** Task prompt **
Beginning with the line that holds "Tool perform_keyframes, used" in the data below, give again every line through the one that holds "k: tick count", exactly as written.

** Provided information **
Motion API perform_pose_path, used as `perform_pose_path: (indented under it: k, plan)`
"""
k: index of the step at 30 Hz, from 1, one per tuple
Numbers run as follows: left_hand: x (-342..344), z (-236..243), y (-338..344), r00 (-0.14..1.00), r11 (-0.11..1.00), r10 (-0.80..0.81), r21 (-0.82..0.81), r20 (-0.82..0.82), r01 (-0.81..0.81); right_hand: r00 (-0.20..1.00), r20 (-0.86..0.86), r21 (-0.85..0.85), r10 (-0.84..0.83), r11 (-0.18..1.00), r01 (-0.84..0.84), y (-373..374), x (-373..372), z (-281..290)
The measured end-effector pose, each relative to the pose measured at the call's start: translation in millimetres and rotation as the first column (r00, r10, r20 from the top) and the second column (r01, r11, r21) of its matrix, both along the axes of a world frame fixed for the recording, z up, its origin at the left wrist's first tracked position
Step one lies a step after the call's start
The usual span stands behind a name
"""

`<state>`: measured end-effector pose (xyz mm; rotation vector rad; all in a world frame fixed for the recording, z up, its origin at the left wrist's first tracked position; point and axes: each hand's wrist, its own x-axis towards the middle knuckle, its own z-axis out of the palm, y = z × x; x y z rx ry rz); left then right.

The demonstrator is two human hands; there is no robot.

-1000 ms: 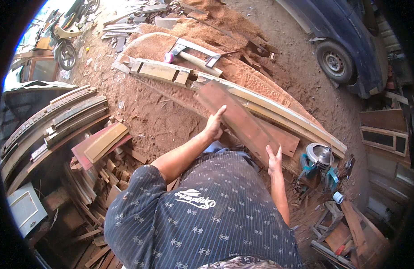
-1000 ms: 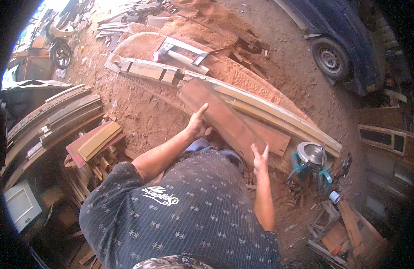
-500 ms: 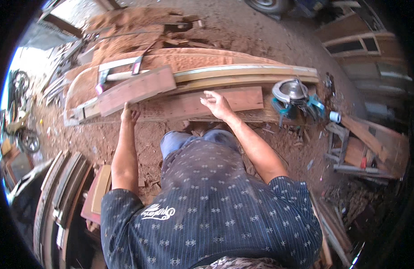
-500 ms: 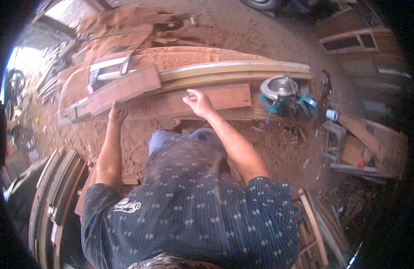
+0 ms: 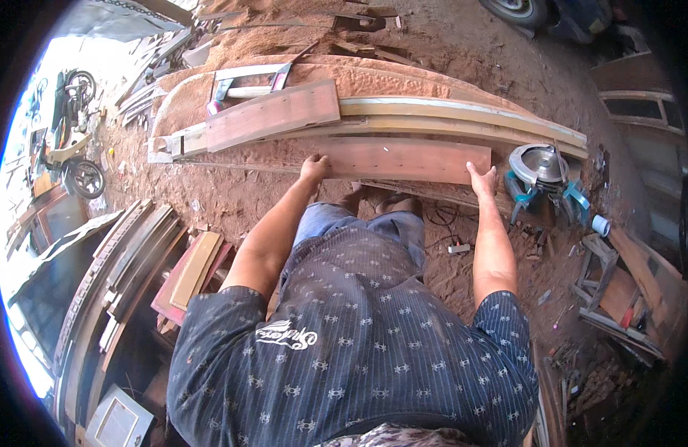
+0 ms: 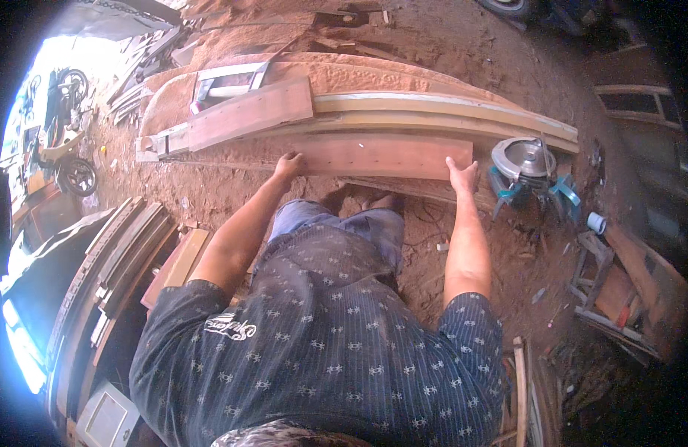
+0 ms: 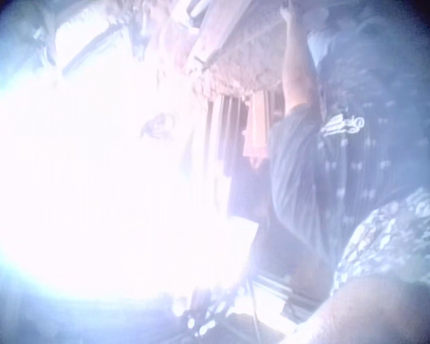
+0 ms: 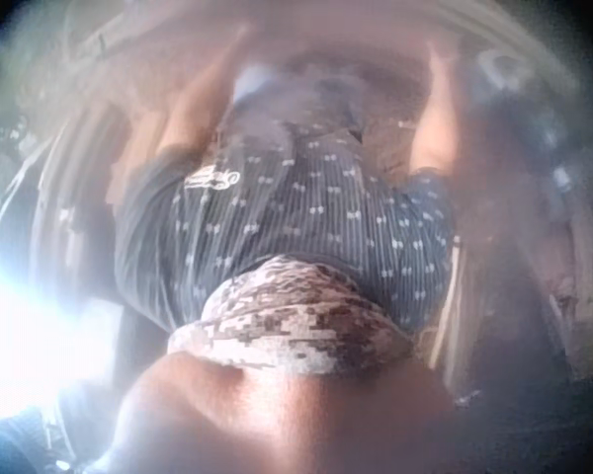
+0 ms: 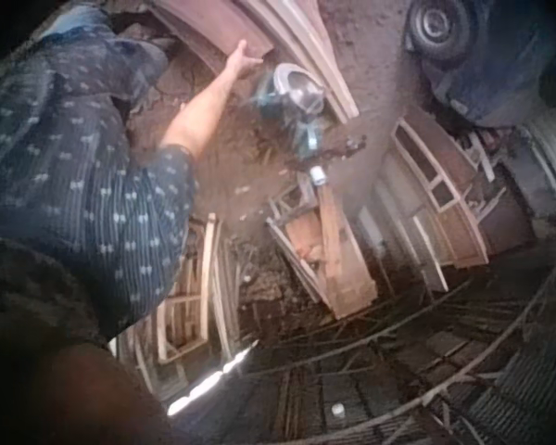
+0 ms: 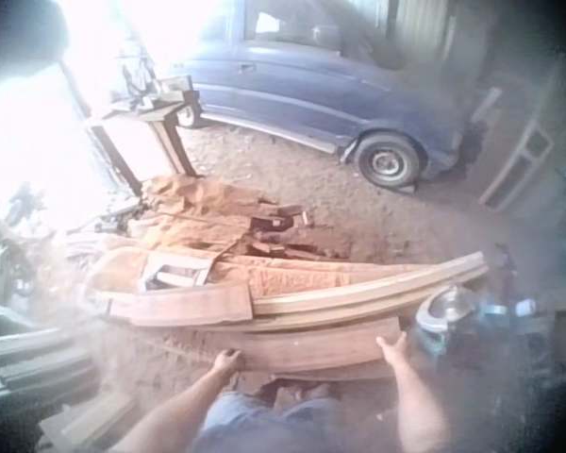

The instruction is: The person selects wooden planks from a pile, measures them with a tape measure, and cuts them using a circular saw. The person repeats the measuring and cutting process on multiple planks, handling each piece individually.

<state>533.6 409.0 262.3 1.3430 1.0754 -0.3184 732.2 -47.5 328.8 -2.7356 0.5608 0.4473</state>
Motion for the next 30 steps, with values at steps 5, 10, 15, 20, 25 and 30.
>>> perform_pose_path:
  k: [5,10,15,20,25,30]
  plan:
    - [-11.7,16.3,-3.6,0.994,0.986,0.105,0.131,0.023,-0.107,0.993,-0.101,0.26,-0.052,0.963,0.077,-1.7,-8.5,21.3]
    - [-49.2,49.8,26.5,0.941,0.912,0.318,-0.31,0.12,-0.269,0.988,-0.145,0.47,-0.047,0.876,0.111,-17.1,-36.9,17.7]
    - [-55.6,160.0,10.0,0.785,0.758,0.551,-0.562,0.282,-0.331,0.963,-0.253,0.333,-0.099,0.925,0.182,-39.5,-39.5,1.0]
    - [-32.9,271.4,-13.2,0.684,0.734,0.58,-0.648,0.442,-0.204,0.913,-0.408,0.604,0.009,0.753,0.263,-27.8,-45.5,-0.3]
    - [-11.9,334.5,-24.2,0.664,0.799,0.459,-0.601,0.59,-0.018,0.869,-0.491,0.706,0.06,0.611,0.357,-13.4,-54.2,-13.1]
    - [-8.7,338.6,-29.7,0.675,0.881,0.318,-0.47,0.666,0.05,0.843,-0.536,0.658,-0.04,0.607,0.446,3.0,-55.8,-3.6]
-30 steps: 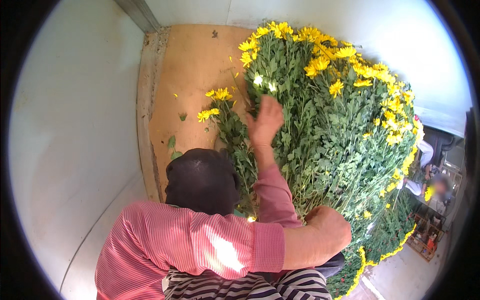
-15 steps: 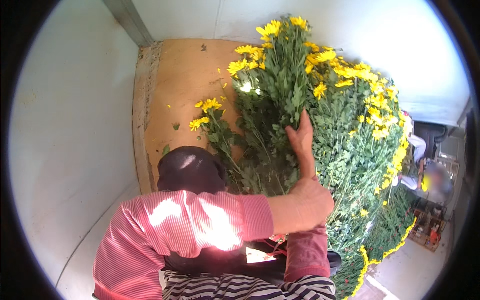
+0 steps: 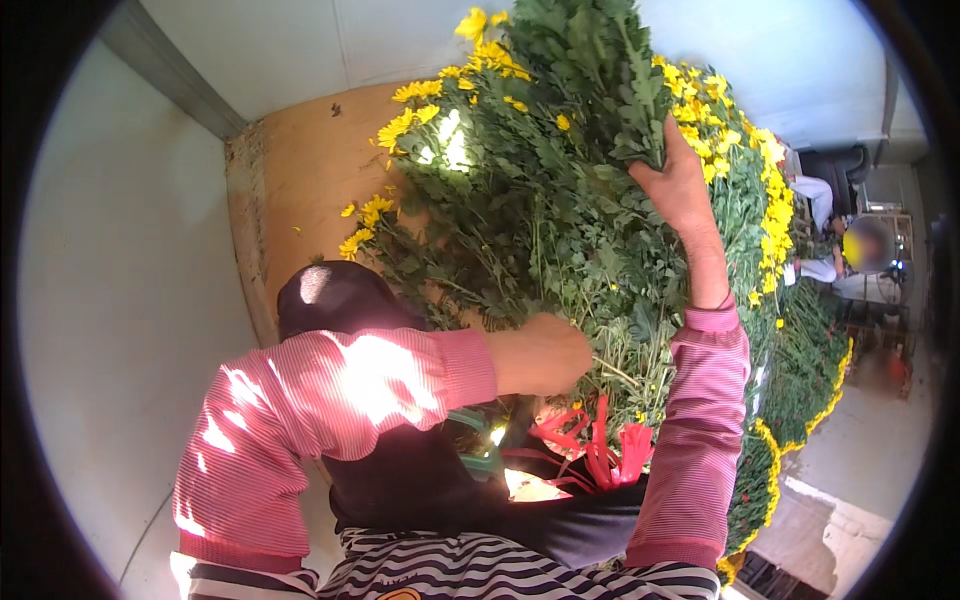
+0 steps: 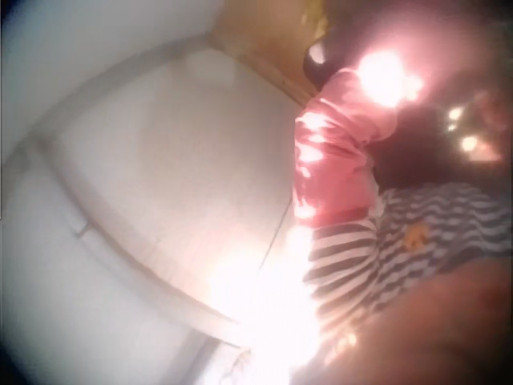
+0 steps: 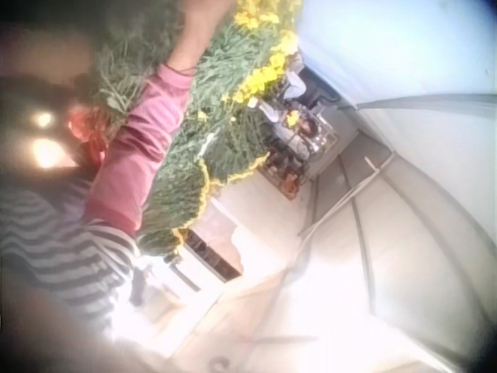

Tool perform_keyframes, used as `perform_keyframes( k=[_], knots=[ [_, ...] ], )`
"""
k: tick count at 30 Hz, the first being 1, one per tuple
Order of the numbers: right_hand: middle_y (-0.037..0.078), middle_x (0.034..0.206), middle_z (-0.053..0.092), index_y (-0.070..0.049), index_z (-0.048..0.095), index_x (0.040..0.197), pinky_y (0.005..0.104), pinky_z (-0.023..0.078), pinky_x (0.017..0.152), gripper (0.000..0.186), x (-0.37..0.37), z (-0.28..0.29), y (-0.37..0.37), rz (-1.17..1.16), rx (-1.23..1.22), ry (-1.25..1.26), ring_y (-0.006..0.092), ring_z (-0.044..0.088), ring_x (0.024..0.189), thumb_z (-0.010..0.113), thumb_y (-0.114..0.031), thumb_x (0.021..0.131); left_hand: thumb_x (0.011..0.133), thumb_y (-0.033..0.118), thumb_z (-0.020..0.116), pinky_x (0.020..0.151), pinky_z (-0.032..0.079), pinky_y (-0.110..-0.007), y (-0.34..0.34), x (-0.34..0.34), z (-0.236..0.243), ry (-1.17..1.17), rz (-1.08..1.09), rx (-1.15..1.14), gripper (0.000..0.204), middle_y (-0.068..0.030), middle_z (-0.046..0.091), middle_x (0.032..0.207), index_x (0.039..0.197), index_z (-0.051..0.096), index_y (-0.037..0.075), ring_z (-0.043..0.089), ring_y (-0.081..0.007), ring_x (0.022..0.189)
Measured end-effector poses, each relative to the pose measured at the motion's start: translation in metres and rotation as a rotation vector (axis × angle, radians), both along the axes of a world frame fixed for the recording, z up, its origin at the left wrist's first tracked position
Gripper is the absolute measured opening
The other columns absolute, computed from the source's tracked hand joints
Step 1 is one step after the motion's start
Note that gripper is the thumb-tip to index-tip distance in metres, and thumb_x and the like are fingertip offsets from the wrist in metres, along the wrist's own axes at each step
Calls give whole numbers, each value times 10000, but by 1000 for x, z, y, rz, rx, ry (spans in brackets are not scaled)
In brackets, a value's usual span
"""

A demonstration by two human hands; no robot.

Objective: The person gathers yellow chrysanthemum stems from a large pile, aligns them into a bunch, and ties the stems with a red rubber band. The person repeats this process to form multiple bouquets.

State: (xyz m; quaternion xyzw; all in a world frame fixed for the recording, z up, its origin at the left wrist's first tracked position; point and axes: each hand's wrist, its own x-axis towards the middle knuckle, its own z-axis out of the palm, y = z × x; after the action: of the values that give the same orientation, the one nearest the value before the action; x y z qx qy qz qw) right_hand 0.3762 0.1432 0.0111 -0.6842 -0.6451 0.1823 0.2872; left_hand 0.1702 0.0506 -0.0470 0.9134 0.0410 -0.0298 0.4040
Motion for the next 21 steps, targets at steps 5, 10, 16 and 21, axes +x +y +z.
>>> perform_keyframes(
  k=[5,10,16,21],
  knots=[
    [128,1131,625,25,460,1290,276,429,933,589,32,6,-34,-43,-37,121,176,588,1023,643,28,730,747,213,676,625,500,-427,0,-3,1,123,-103,-13,234,-169,640,731,726,661,-19,641,-337,739],
    [149,1235,571,97,405,1327,256,411,937,635,58,13,-36,-4,12,-141,196,548,1089,640,20,742,809,278,674,715,505,-467,0,-3,4,349,-152,-18,366,-190,653,931,1008,619,-23,637,-357,875],
    [158,1279,552,21,397,1373,262,336,1036,676,45,69,-21,37,-42,-117,182,505,1168,623,15,735,806,279,673,896,470,-442,4,30,-3,257,218,-157,654,-259,499,1254,1321,392,-10,548,-380,1105],
    [59,1167,596,-18,442,1351,241,421,887,641,13,136,-39,5,18,-14,121,537,1000,568,56,726,760,248,710,826,480,-433,-10,93,-33,-62,341,-267,873,-240,560,1097,1433,206,11,599,-343,955]
  ],
)
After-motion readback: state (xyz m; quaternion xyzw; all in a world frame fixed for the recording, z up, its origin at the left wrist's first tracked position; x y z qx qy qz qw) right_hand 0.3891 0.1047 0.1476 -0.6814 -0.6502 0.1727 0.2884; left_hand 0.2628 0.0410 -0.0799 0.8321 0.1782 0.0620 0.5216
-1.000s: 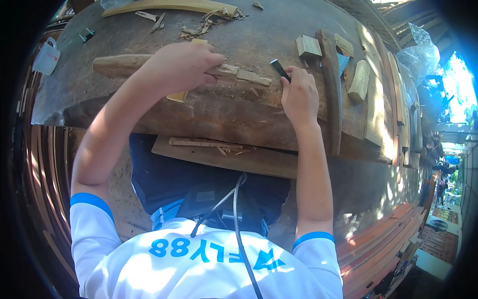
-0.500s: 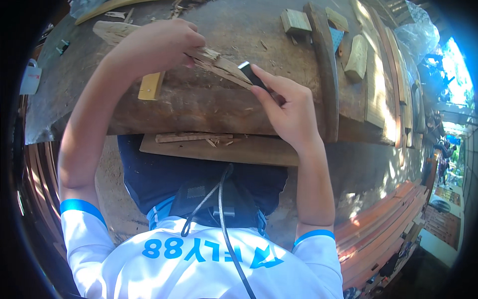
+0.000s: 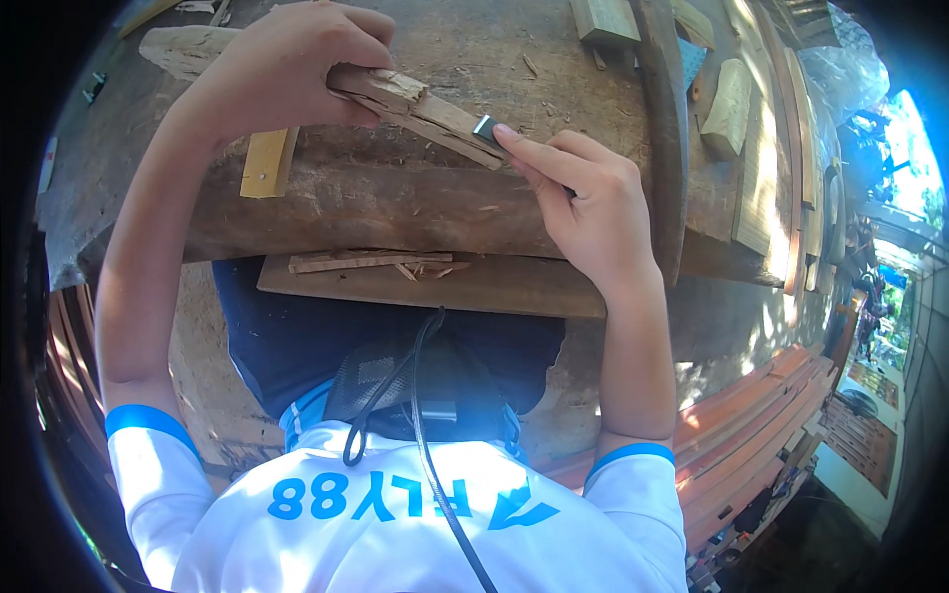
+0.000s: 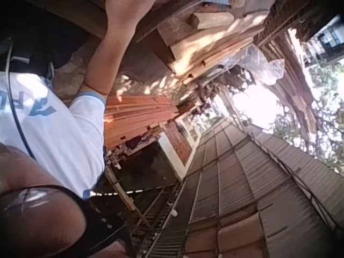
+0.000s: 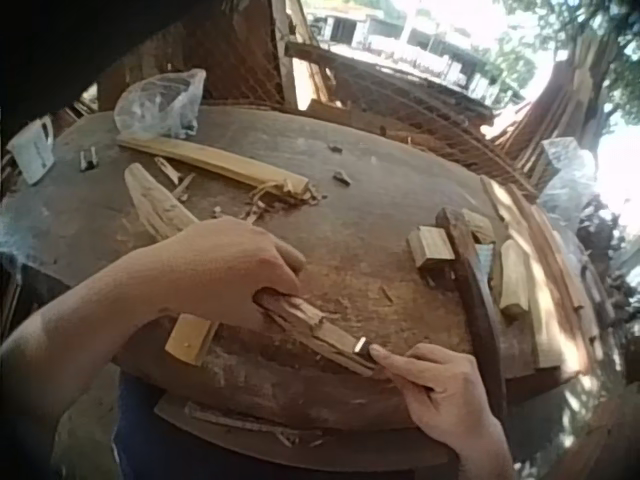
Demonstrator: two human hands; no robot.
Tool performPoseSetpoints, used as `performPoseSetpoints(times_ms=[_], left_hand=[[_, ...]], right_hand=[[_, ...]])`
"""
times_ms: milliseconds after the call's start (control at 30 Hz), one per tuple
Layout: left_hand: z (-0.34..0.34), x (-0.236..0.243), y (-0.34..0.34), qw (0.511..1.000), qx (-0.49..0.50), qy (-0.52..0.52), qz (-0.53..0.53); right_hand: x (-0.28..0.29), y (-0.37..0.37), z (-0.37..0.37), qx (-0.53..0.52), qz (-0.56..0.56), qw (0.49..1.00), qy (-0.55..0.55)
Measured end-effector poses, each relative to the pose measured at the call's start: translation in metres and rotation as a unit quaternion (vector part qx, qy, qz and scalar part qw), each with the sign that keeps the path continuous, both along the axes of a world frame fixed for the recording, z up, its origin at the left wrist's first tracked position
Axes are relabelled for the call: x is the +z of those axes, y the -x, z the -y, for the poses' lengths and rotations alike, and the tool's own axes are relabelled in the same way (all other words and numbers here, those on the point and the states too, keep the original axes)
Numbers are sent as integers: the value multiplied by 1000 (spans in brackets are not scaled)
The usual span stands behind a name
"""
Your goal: Using a chisel and hammer to carve and shape a wooden piece on a workbench.
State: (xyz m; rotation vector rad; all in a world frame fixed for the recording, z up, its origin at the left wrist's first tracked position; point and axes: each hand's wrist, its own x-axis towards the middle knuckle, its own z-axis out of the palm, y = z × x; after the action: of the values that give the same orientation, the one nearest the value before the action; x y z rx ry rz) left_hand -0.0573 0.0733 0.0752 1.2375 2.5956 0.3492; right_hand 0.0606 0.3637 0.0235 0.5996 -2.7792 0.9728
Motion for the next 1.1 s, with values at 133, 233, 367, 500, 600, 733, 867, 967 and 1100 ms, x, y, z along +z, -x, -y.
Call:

** Answer space **
Tool perform_keyframes, used as `perform_keyframes( k=[_], knots=[ [_, ...] ], )`
"""
k: tick count at 30 Hz, the first being 1, one per tuple

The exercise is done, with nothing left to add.